I Have To Look At Myself In The Mirror Everyday

I may not be perfect but I can easily look at myself in the mirror without any reserves to look straight into my eyes without shame.

If I were a prostitute I would hate myself  because my body is not my own it belongs to the Lord.  After 12 years of intentionally obeying the Ten Commands, Keeping the Passover Offering for 10 years.  And giving God 10% of all of my increase it would be a digression in a big way if I did anything less than that.

Not only a digression, but It would also effect my faith in a negative way since doing those things had such a tremendous positive effect on my faith.

I don’t do it for “works” sake, I do it for my Faith’s Sake.  Everyone is on a different platform with their faith.

It may not take all that for you.  But because I went all out for the Devil when I served HIM, I want to make sure that I go all out for God now that I am HIS!

If I had a sexual relationship with anyone besides a man during Holy Matrimony then I wouldn’t be able to face myself in the mirror.

If I were a thief or an extortioner I wouldn’t be able to live with myself either.

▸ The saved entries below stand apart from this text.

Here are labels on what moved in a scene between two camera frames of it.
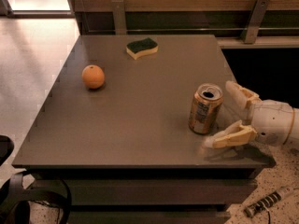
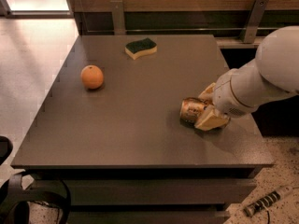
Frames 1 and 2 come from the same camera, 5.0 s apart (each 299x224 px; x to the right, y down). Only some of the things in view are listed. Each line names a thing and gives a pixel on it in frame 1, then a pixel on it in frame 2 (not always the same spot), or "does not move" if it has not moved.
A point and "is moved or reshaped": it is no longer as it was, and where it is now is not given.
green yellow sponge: [142, 48] does not move
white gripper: [271, 121] → [230, 93]
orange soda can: [206, 108] is moved or reshaped
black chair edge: [7, 147] does not move
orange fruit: [92, 77] does not move
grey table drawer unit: [156, 195] does not move
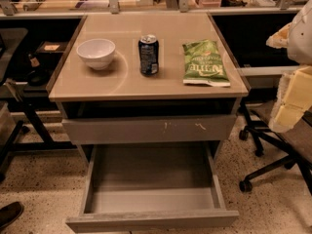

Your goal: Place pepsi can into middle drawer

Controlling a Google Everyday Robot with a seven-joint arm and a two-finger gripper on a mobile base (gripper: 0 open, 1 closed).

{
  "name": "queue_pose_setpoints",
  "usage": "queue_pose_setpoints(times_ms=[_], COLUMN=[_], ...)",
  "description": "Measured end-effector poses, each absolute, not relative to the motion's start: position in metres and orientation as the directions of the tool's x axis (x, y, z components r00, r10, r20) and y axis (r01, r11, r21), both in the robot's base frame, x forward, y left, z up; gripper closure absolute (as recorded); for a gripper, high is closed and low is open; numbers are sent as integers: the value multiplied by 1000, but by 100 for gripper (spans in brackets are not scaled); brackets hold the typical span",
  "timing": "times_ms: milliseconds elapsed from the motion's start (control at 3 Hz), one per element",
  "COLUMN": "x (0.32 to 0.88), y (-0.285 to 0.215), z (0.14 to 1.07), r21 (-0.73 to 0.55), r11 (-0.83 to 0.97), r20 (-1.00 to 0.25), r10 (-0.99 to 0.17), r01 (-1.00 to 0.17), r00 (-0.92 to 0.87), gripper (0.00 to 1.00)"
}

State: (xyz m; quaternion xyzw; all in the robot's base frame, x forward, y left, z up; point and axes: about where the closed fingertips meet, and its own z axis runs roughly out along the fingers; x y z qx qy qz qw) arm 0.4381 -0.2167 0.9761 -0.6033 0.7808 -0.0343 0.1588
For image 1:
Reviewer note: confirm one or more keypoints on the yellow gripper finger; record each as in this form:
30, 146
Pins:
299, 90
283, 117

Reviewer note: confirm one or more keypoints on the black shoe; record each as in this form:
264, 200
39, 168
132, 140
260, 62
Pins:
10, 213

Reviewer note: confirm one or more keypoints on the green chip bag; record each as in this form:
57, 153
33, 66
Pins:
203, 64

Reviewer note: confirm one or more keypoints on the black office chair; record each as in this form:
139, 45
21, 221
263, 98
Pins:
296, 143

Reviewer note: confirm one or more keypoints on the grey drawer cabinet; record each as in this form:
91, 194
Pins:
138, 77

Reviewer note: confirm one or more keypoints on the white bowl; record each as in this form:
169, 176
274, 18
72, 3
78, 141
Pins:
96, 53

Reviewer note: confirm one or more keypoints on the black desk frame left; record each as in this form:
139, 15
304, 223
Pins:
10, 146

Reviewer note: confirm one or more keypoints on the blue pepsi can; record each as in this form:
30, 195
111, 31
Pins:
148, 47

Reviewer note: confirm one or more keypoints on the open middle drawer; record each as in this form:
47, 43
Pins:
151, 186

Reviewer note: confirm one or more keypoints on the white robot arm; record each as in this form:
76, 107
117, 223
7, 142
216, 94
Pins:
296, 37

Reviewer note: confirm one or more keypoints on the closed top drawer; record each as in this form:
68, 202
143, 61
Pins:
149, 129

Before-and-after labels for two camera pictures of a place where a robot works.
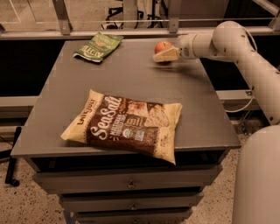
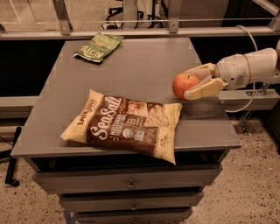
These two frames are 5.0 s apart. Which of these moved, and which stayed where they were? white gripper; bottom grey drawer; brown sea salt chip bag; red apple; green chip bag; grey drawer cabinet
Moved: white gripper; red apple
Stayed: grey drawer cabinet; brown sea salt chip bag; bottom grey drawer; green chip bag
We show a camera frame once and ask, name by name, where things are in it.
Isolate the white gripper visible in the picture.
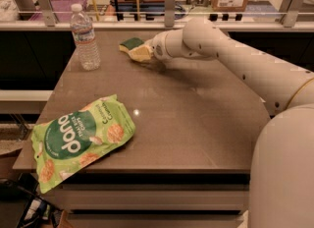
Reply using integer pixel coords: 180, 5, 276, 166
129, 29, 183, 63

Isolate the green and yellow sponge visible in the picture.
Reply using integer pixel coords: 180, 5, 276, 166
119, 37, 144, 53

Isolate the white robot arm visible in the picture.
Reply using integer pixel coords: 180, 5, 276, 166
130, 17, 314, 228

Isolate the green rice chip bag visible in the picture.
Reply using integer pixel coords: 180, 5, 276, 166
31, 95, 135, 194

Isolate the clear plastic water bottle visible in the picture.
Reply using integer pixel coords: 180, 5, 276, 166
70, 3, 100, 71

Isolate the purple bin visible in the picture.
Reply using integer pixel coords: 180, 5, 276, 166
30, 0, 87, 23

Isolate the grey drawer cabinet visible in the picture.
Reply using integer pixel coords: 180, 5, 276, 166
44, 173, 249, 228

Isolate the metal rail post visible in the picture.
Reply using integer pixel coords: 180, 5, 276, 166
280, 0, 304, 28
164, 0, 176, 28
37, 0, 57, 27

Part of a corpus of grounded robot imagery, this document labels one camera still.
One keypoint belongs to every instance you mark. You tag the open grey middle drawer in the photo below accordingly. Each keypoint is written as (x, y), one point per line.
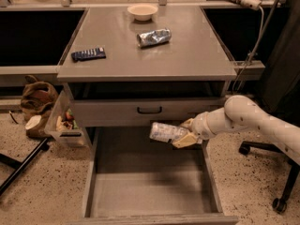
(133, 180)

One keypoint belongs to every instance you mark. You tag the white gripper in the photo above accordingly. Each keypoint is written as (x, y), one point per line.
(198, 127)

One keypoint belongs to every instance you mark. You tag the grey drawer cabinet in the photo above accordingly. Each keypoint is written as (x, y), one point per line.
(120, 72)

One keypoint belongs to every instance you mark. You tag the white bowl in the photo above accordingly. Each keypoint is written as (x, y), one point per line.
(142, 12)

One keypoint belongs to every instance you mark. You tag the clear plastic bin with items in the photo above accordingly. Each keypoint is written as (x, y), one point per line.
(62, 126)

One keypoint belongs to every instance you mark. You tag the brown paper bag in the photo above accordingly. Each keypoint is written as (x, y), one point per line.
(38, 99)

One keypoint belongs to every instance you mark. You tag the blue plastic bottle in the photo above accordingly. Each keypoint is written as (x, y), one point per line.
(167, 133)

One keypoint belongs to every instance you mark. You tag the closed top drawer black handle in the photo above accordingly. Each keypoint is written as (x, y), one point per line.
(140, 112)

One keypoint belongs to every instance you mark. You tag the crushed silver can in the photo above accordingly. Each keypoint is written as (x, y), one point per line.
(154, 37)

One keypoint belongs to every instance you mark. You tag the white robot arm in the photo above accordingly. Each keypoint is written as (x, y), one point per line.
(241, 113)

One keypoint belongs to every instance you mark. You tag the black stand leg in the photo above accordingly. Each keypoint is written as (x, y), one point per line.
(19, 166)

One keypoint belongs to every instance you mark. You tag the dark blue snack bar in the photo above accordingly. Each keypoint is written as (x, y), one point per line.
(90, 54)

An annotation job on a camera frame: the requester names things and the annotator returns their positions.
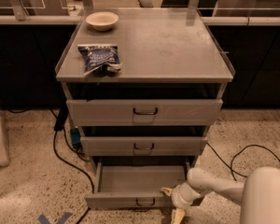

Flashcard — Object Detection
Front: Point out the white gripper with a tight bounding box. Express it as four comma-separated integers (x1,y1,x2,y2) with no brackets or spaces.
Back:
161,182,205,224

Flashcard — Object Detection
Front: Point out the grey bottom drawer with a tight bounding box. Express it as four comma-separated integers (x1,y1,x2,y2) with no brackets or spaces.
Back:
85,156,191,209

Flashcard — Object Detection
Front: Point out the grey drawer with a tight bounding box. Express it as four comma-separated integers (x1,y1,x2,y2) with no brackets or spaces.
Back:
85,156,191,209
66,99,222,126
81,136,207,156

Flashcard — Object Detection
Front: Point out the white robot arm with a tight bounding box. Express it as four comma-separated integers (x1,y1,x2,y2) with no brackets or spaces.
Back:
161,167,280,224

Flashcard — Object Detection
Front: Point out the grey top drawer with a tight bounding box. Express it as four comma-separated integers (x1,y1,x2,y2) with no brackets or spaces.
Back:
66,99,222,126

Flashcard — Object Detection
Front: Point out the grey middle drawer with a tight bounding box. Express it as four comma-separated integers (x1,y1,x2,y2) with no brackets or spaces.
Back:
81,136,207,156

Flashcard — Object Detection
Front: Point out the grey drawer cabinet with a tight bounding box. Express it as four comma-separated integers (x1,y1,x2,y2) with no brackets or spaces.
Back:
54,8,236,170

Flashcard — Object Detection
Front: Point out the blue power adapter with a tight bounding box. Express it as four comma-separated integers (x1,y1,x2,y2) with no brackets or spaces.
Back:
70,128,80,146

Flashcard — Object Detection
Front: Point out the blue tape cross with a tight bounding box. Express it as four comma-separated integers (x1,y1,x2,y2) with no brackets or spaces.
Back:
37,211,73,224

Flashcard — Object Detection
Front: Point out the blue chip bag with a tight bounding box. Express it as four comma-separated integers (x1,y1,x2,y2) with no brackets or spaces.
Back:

There may be times when I was miserable because I felt God’s word or HIS promises had failed me or  it didn’t pay off for me to give my tithe, or my Passover offering.  But anything contrary to what HIS word says is nothing worth listening to.

And Sometimes feel like quitting because my faith didn’t seem to be enough.  But I can honestly say that my frustration is not because of my compromising the word of God so that I would have the provision that I needed.

Anyone can prostitute, go with a married man, or steal from another.  It takes real guts NOT to do any of those things as a single Christian women being persecuted for your faith while suffering from the afflictions in your body and lack in your bank account.

It takes a real Christian NOT to compromise the word of God when under fire or  when the waters are so deep over your head.